Sandy Breckenridge’s career as a maker, designer, and artist span over 40 years.

  • Home
  • Art & Design Tutorials
  • About
  • Shop
  • Contact
  • Art & Illustrations
  • Free Design Tutorials
  • Home Decor
  • Home Renovation
  • Musings
  • New Creations
  • Photography

Steps-by-Step Guide for Painting Snowcap Mountains

February 22, 2021 By Sandy Breckenridge 2 Comments

Mt. Rainier National Park
View when hiking from Paradise in Mt. Rainier National Park.

“Our task, regarding creativity, is to help children climb their own mountains, as high as possible. No one can do more.” – Loris Malaguzzi

Mountain illustrations can be challenging and overwhelming subjects for many artists. A photo contains so much detail it’s often hard to know where to start.

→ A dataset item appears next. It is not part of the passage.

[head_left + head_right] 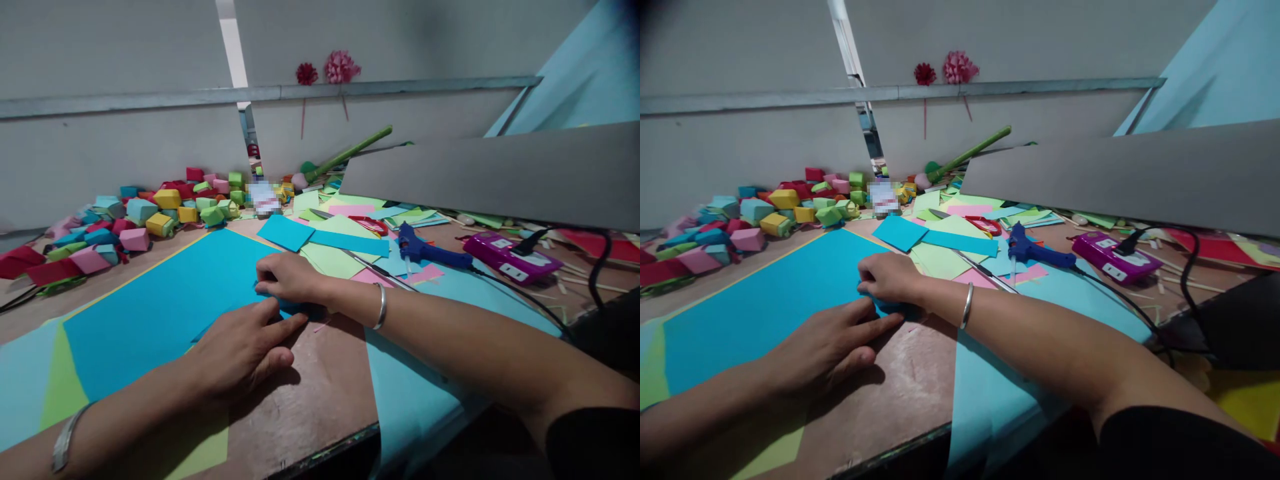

It’s a good idea to take time to explore the landscape after you choose the mountain you’d like to paint.

Ask the questions:

  1. “What sold me on this image?
  2. Was it the contrast of the elements, the light source, the shape?
  3. Where does my eye naturally flow?”

Now create a preliminary pencil comp to determine the best layout. A quick drawing can help with proportion and how much of the painting you want to allocate to the foreground, middle ground, and background as you determine the main point of interest.

Mountain Painting Process

After you have a plan it’s time to set up your Double Primary Palette and gather your supplies. Use the image guide below as a reference to help you in mixing the hues.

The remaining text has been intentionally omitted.